> AIM OF THE EXERCISE
A complete answer lists every line of the entries below where the string "camera" appears.

****************************************

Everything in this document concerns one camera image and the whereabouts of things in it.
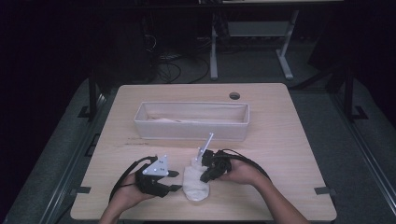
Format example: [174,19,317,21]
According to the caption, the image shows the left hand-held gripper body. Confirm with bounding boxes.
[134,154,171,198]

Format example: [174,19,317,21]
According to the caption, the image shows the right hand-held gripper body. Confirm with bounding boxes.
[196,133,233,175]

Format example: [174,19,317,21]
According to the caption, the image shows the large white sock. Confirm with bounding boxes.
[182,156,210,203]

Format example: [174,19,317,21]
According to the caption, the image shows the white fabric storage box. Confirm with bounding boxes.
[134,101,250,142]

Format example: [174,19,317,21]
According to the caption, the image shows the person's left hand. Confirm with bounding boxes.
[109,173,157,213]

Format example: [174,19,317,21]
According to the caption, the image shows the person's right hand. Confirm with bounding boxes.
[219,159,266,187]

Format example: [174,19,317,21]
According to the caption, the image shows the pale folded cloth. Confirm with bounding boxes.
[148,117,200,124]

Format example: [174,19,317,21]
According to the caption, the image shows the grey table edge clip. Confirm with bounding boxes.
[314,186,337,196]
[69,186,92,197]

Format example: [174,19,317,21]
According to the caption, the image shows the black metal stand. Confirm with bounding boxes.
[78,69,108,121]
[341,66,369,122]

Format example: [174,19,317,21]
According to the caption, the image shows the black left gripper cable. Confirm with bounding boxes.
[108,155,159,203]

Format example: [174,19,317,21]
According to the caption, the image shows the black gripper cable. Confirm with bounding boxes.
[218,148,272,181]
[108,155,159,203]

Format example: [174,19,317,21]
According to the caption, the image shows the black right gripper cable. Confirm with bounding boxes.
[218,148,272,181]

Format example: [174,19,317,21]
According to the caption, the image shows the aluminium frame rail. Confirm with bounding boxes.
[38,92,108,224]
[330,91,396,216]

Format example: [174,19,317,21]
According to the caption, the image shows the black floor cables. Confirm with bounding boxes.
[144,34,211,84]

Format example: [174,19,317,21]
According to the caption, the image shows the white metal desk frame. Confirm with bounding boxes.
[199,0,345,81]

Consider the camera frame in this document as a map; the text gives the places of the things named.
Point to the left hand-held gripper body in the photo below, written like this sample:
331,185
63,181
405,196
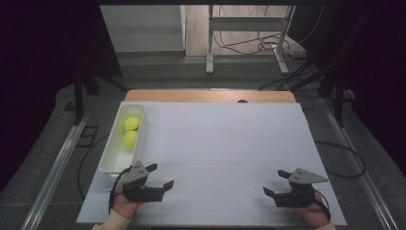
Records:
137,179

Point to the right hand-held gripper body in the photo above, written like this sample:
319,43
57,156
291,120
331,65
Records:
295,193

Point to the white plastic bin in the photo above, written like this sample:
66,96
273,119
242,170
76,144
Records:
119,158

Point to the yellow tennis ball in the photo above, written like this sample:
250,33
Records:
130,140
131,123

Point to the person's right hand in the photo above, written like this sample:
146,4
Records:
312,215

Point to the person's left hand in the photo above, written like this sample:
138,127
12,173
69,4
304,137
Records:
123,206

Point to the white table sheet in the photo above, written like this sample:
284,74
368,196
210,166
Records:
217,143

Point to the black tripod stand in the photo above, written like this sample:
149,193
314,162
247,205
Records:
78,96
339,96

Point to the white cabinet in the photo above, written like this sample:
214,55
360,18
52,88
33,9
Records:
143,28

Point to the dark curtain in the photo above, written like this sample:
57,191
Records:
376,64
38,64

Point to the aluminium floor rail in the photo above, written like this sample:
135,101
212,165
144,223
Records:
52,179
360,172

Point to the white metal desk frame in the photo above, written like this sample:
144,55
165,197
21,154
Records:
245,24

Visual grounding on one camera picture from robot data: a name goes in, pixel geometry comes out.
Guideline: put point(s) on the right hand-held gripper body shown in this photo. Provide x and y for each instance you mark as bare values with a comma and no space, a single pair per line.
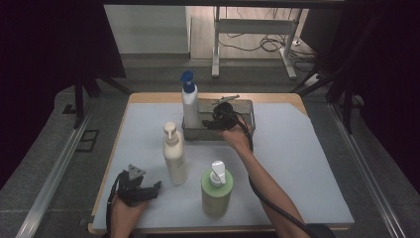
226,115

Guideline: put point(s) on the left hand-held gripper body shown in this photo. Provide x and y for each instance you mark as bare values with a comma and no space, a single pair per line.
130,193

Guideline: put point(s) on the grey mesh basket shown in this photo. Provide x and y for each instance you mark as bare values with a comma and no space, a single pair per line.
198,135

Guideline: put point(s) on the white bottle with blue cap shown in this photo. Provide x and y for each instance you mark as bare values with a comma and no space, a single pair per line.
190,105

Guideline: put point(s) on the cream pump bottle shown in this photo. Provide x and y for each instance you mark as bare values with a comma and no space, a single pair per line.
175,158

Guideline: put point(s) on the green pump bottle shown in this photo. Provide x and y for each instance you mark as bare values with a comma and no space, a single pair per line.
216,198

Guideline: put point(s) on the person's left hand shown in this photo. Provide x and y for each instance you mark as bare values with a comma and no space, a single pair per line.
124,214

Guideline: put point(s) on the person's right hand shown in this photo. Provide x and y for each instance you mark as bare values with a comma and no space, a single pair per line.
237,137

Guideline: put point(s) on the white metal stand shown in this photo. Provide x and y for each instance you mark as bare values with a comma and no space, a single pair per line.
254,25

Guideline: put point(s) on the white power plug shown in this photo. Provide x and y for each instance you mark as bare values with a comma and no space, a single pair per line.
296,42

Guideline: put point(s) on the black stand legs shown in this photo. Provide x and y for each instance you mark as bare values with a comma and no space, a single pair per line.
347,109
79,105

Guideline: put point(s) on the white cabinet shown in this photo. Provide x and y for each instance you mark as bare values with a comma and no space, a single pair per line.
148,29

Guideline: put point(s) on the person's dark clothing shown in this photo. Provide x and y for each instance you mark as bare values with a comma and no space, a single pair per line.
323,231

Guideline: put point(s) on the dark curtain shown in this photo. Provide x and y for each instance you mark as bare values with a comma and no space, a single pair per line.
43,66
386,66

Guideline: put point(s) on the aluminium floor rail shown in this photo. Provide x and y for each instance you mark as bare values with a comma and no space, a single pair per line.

****************************************

> WRITTEN ANSWER
Everything in this document concerns one camera image and the whereabouts of things in it.
Consider the camera frame in this document as a map; the text gives the places of the things named.
Visual grounding on one camera picture from robot data: a name goes in, pixel geometry comes out.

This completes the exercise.